THE centrepiece of the 2017-18 Victorian budget is an unprecedented investment in services and programs that aim to end the scourge of family violence.
While a large investment was always on the cards, given the state’s promise to implement each of the recommendations from the Royal Commission into Family Violence, the figure and level of commitment is staggering. And sadly, necessary.
The state will spend $1.9 billion over four years to help implement some of the 227 recommendations, including $448.1 million to establish 17 support and safety hubs across Victoria.
Bendigo will not be among the first to launch a safety hub, but the Bendigo Advertiser understands it won’t be long before victim survivors and their children can access a central point in our city to link them to the support and services they need.
Bendigo also missed out on a specialist family violence court, but that too, could be short term – it’s almost certain the $3.9 million announced in yesterday’s budget to plan for new Bendigo law courts will factor in all the needs of a modern legal system.

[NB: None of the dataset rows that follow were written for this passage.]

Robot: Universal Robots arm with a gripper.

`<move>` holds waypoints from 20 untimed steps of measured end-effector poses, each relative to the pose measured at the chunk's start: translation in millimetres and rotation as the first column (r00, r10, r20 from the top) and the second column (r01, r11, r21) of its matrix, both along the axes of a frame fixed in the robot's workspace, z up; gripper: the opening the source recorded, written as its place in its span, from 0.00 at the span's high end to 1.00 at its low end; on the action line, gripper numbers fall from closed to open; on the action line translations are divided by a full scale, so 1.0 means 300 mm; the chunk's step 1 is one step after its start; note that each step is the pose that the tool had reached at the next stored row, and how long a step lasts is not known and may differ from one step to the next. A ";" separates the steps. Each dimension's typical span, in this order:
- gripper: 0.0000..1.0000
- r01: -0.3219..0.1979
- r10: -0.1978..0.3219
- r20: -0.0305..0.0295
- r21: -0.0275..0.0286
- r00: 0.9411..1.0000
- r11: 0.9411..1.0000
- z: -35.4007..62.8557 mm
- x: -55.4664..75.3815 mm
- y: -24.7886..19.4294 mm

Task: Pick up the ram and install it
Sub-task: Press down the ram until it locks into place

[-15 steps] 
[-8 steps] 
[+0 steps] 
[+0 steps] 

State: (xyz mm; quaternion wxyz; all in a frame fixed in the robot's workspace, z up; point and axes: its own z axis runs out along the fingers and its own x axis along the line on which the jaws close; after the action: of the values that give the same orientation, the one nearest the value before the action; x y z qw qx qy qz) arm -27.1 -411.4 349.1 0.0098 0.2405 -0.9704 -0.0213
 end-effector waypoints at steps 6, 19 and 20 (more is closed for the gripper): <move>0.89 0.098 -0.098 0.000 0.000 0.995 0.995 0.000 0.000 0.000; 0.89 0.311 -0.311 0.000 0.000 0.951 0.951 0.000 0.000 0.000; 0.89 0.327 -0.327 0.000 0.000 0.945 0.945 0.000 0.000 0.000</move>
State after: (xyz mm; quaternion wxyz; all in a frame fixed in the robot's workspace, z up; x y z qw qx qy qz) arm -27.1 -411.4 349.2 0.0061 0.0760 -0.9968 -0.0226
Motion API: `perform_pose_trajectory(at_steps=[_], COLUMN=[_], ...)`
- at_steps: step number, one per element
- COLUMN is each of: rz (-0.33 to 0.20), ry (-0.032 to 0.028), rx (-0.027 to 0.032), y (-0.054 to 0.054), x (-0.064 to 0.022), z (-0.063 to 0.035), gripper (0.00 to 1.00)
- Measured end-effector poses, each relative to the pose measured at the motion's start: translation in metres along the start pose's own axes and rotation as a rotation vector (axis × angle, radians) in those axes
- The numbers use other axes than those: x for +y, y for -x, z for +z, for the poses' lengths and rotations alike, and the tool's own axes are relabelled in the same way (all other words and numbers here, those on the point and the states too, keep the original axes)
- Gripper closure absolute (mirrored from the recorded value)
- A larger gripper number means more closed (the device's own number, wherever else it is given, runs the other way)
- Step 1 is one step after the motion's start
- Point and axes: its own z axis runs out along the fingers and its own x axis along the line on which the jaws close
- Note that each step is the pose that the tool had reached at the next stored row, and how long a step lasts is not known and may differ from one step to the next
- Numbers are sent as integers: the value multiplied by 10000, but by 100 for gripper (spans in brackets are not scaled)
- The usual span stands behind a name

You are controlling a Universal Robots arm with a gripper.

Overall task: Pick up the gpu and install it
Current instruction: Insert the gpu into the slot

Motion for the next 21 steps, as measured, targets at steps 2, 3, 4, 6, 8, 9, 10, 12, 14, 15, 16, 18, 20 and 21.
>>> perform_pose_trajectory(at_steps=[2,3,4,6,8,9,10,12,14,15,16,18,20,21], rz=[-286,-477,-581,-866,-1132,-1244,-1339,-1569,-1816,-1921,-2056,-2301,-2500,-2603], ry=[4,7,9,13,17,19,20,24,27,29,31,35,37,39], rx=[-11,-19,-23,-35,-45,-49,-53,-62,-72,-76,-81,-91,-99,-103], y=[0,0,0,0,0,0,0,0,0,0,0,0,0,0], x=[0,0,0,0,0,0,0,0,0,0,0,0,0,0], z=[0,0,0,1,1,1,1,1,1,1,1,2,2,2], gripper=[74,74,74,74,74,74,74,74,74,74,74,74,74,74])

Indeed, the planning money for a new court precinct is welcome news – an upgrade to our law courts, or the development of a new precinct, is long overdue. The current courts are outdated and unsafe. This money suggests the law courts will be the next major infrastructure project in our city.
The budget also delivered good news for some schools in our region, many of which were in dire need of cash injections for infrastructure works, and offered some security to the State Emergency Service after a major shakeup that replaces the former model where local councils provided about 50 per cent of SES funding.
There’s also planning money for a new “government hub” in Bendigo, but that funding is curious given treasurer Tim Pallas pledged $47.8 million to shift 600 jobs to Ballarat once construction of their new complex is complete in 2020.
We can only hope the planning money for a similar hub in Bendigo will lead to equal investment in our region in the near future.
While this budget largely fails to deliver any big ticket items for central Victoria, it perhaps sets the scene for what’s to come.
It’s a budget that is planning for big things. Big things that may well be announced next year – just a few months before the 2018 state election.